- _ABOUT THIS TASK_
The answer is the set of lines that include "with", copied from the data below.

[DATASET SECTION Boundary: Start]

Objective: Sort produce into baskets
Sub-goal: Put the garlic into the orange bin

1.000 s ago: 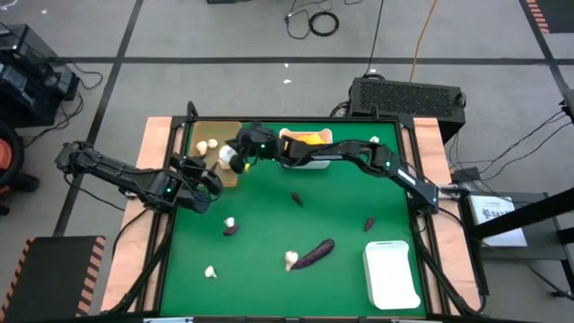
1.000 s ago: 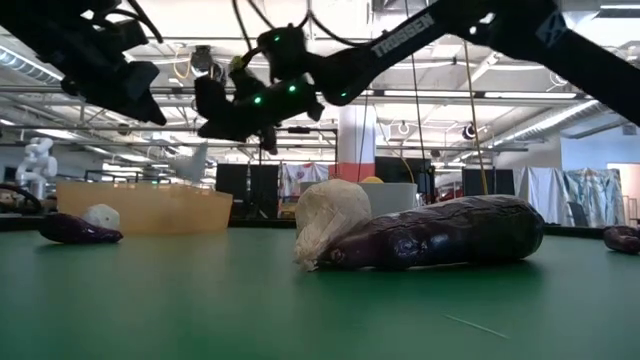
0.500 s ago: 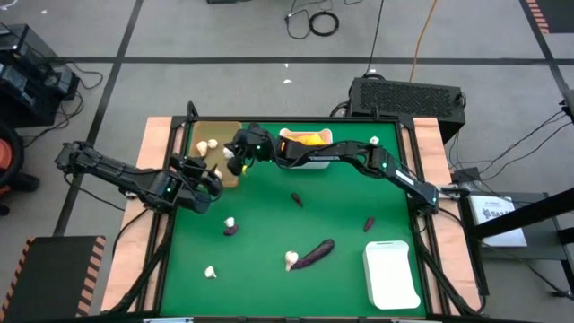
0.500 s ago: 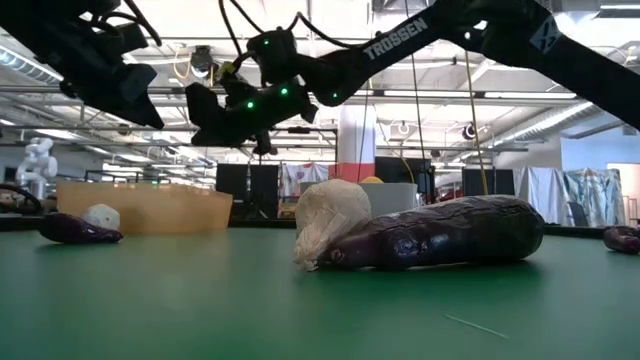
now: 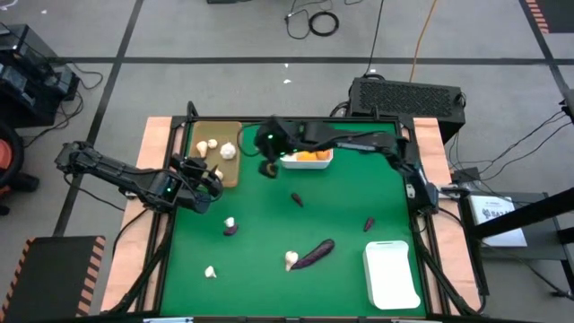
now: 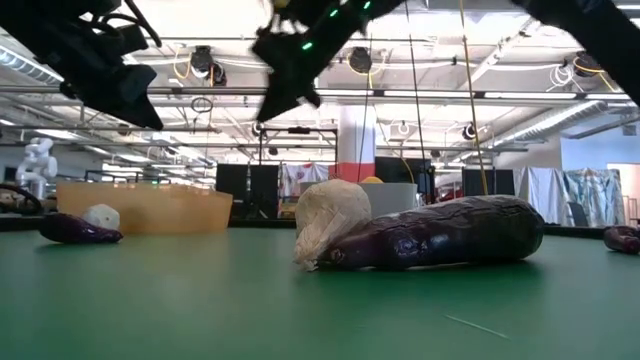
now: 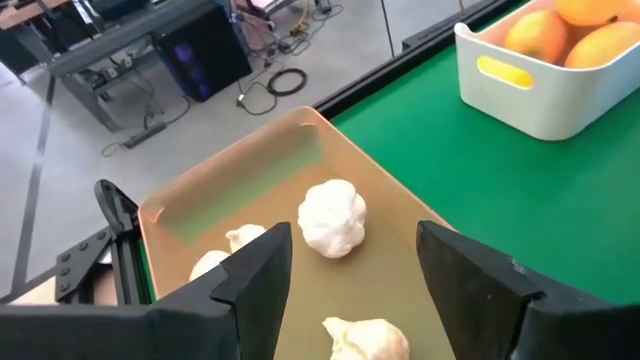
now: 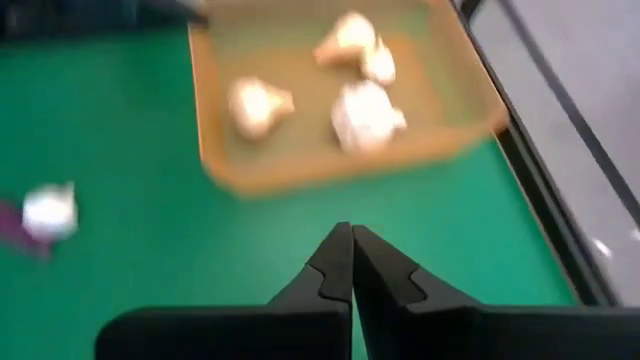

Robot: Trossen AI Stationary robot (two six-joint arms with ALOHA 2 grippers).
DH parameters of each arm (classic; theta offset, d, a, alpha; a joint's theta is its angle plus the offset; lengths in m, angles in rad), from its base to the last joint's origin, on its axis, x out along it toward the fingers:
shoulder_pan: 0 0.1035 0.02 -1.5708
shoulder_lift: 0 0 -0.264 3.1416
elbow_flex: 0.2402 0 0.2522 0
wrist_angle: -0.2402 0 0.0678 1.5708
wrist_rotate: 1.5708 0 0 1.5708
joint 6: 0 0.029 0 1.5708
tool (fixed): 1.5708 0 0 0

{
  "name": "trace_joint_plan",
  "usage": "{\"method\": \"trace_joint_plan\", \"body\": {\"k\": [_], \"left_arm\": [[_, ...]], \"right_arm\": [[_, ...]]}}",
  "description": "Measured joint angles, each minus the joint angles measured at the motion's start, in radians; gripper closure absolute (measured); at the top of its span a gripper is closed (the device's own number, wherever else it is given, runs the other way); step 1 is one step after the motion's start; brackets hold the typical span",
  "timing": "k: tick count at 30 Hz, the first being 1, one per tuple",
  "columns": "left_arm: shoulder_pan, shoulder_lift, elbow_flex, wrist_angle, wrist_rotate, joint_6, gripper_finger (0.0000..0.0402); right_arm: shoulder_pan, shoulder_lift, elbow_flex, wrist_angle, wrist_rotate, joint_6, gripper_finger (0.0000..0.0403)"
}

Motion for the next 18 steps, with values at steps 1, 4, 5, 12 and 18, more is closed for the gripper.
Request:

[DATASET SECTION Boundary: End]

- _SOLUTION TO THE PROBLEM_
Robot: Trossen AI Stationary robot (two six-joint arms with ALOHA 2 grippers).
Motion for the next 18 steps, with values at steps 1, 4, 5, 12 and 18, more is closed for the gripper.

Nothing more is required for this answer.